**Requirement**
All of the data below should be output exactly as given.

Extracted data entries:
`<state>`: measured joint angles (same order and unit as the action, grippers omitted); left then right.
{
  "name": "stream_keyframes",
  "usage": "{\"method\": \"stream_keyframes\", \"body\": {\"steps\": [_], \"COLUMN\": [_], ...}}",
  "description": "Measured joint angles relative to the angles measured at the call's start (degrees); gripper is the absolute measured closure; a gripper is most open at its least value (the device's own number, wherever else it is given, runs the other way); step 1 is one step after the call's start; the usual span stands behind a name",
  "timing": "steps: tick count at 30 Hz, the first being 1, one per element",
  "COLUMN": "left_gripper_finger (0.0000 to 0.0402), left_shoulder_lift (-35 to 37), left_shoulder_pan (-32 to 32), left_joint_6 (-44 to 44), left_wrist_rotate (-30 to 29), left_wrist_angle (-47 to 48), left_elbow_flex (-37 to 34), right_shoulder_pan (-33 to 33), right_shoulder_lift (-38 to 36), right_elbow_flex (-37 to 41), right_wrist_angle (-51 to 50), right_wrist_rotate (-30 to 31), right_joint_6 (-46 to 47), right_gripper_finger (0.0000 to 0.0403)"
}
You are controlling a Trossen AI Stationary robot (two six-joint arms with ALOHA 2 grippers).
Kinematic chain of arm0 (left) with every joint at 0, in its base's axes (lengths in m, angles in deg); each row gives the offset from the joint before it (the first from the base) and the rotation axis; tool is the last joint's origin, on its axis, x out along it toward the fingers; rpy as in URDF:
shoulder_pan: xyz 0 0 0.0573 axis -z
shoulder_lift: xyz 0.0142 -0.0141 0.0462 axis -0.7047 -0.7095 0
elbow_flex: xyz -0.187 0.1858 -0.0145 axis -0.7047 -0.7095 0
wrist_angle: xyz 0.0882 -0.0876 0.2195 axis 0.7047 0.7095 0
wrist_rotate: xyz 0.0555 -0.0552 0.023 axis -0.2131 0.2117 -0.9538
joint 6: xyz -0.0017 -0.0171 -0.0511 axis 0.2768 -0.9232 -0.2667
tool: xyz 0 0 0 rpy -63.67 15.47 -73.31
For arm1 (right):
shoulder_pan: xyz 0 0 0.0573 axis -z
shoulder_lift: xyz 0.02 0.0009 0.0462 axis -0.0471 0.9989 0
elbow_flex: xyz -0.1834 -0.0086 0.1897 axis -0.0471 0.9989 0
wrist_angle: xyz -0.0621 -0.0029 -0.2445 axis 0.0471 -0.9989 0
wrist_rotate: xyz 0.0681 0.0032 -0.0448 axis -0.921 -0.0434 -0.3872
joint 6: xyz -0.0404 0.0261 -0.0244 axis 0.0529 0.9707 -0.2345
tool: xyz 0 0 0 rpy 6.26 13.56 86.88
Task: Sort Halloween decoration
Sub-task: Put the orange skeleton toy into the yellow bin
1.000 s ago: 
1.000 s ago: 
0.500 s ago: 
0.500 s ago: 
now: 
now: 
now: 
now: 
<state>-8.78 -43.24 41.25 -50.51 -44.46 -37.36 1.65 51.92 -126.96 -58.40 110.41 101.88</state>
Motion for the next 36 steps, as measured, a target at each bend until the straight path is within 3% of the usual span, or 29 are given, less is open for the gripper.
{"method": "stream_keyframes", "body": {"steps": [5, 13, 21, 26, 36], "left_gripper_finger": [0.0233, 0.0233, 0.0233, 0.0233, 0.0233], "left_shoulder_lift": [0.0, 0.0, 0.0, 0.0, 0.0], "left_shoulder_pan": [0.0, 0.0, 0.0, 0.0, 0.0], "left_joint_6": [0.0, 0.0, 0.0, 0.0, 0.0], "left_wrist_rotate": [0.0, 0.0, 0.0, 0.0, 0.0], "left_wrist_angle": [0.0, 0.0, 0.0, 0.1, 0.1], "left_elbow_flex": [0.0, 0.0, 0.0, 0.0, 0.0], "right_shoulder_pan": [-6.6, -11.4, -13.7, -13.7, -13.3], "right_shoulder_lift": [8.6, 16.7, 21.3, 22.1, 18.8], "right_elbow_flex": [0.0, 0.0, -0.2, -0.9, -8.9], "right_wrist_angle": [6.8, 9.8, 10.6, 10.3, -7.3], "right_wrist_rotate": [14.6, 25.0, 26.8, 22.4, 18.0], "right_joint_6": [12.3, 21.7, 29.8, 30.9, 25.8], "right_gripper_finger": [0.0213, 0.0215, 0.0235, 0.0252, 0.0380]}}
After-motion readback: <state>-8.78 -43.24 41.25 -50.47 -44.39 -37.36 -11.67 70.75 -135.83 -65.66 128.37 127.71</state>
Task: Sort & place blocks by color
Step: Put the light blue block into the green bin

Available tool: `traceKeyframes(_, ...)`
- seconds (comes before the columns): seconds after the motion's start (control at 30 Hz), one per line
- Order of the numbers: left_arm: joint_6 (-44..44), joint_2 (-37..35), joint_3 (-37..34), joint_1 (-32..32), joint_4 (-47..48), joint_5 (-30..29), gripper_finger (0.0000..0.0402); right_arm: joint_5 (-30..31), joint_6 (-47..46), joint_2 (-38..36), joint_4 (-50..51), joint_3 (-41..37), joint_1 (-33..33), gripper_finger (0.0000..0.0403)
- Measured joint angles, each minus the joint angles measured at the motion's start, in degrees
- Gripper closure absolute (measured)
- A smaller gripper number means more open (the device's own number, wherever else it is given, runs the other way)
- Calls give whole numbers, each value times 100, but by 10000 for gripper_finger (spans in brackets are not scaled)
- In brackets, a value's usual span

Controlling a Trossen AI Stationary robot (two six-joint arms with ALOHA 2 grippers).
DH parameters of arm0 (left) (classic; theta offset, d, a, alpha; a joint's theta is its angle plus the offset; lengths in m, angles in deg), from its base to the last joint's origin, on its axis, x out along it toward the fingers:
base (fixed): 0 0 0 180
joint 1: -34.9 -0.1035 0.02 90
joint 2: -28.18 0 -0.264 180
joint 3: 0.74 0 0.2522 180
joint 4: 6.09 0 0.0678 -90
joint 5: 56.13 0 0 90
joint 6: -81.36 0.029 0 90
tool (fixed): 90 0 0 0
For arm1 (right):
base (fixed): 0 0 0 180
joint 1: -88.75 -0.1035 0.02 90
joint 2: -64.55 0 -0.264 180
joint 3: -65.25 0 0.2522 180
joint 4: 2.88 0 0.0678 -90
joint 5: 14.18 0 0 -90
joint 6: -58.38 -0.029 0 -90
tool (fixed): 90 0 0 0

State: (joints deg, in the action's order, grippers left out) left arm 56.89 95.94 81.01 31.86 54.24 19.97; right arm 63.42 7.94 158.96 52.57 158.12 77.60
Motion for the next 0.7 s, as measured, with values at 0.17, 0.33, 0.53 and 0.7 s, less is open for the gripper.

**The answer**
`<state>`: measured joint angles (same order and unit as the action, grippers omitted); left then right.
{
  "name": "stream_keyframes",
  "usage": "{\"method\": \"stream_keyframes\", \"body\": {\"steps\": [_], \"COLUMN\": [_], ...}}",
  "description": "Measured joint angles relative to the angles measured at the call's start (degrees); gripper is the absolute measured closure; a gripper is most open at its least value (the device's own number, wherever else it is given, runs the other way); step 1 is one step after the call's start; the usual span stands behind a name",
  "timing": "steps: tick count at 30 Hz, the first being 1, one per element",
  "COLUMN": "left_gripper_finger (0.0000 to 0.0402), left_shoulder_lift (-35 to 37), left_shoulder_pan (-32 to 32), left_joint_6 (-44 to 44), left_wrist_rotate (-30 to 29), left_wrist_angle (-47 to 48), left_elbow_flex (-37 to 34), right_shoulder_pan (-33 to 33), right_shoulder_lift (-38 to 36), right_elbow_flex (-37 to 41), right_wrist_angle (-51 to 50), right_wrist_rotate (-30 to 31), right_joint_6 (-46 to 47), right_gripper_finger (0.0000 to 0.0403)"
}
You are controlling a Trossen AI Stationary robot (two six-joint arms with ALOHA 2 grippers).
Kinematic chain of arm0 (left) with every joint at 0, in its base's axes (lengths in m, angles in deg); each row gives the offset from the joint before it (the first from the base) and the rotation axis; tool is the last joint's origin, on its axis, x out along it toward the fingers; rpy as in URDF:
shoulder_pan: xyz 0 0 0.0573 axis -z
shoulder_lift: xyz 0.0142 -0.0141 0.0462 axis -0.7047 -0.7095 0
elbow_flex: xyz -0.187 0.1858 -0.0145 axis -0.7047 -0.7095 0
wrist_angle: xyz 0.0882 -0.0876 0.2195 axis 0.7047 0.7095 0
wrist_rotate: xyz 0.0555 -0.0552 0.023 axis -0.2131 0.2117 -0.9538
joint 6: xyz -0.0017 -0.0171 -0.0511 axis 0.2768 -0.9232 -0.2667
tool: xyz 0 0 0 rpy -63.67 15.47 -73.31
For arm1 (right):
shoulder_pan: xyz 0 0 0.0573 axis -z
shoulder_lift: xyz 0.02 0.0009 0.0462 axis -0.0471 0.9989 0
elbow_flex: xyz -0.1834 -0.0086 0.1897 axis -0.0471 0.9989 0
wrist_angle: xyz -0.0621 -0.0029 -0.2445 axis 0.0471 -0.9989 0
wrist_rotate: xyz 0.0681 0.0032 -0.0448 axis -0.921 -0.0434 -0.3872
joint 6: xyz -0.0404 0.0261 -0.0244 axis 0.0529 0.9707 -0.2345
tool: xyz 0 0 0 rpy 6.26 13.56 86.88
Task: Sort Halloween decoration
Sub-task: Put the orange skeleton toy into the yellow bin
1.000 s ago: 
1.000 s ago: 
0.500 s ago: 
0.500 s ago: 
now: 
now: 
now: 
now: 
<state>-8.78 -43.24 41.25 -50.51 -44.46 -37.36 1.65 51.92 -126.96 -58.40 110.41 101.88</state>
Motion for the next 36 steps, as measured, a target at each bend until the straight path is within 3% of the usual span, or 29 are given, less is open for the gripper.
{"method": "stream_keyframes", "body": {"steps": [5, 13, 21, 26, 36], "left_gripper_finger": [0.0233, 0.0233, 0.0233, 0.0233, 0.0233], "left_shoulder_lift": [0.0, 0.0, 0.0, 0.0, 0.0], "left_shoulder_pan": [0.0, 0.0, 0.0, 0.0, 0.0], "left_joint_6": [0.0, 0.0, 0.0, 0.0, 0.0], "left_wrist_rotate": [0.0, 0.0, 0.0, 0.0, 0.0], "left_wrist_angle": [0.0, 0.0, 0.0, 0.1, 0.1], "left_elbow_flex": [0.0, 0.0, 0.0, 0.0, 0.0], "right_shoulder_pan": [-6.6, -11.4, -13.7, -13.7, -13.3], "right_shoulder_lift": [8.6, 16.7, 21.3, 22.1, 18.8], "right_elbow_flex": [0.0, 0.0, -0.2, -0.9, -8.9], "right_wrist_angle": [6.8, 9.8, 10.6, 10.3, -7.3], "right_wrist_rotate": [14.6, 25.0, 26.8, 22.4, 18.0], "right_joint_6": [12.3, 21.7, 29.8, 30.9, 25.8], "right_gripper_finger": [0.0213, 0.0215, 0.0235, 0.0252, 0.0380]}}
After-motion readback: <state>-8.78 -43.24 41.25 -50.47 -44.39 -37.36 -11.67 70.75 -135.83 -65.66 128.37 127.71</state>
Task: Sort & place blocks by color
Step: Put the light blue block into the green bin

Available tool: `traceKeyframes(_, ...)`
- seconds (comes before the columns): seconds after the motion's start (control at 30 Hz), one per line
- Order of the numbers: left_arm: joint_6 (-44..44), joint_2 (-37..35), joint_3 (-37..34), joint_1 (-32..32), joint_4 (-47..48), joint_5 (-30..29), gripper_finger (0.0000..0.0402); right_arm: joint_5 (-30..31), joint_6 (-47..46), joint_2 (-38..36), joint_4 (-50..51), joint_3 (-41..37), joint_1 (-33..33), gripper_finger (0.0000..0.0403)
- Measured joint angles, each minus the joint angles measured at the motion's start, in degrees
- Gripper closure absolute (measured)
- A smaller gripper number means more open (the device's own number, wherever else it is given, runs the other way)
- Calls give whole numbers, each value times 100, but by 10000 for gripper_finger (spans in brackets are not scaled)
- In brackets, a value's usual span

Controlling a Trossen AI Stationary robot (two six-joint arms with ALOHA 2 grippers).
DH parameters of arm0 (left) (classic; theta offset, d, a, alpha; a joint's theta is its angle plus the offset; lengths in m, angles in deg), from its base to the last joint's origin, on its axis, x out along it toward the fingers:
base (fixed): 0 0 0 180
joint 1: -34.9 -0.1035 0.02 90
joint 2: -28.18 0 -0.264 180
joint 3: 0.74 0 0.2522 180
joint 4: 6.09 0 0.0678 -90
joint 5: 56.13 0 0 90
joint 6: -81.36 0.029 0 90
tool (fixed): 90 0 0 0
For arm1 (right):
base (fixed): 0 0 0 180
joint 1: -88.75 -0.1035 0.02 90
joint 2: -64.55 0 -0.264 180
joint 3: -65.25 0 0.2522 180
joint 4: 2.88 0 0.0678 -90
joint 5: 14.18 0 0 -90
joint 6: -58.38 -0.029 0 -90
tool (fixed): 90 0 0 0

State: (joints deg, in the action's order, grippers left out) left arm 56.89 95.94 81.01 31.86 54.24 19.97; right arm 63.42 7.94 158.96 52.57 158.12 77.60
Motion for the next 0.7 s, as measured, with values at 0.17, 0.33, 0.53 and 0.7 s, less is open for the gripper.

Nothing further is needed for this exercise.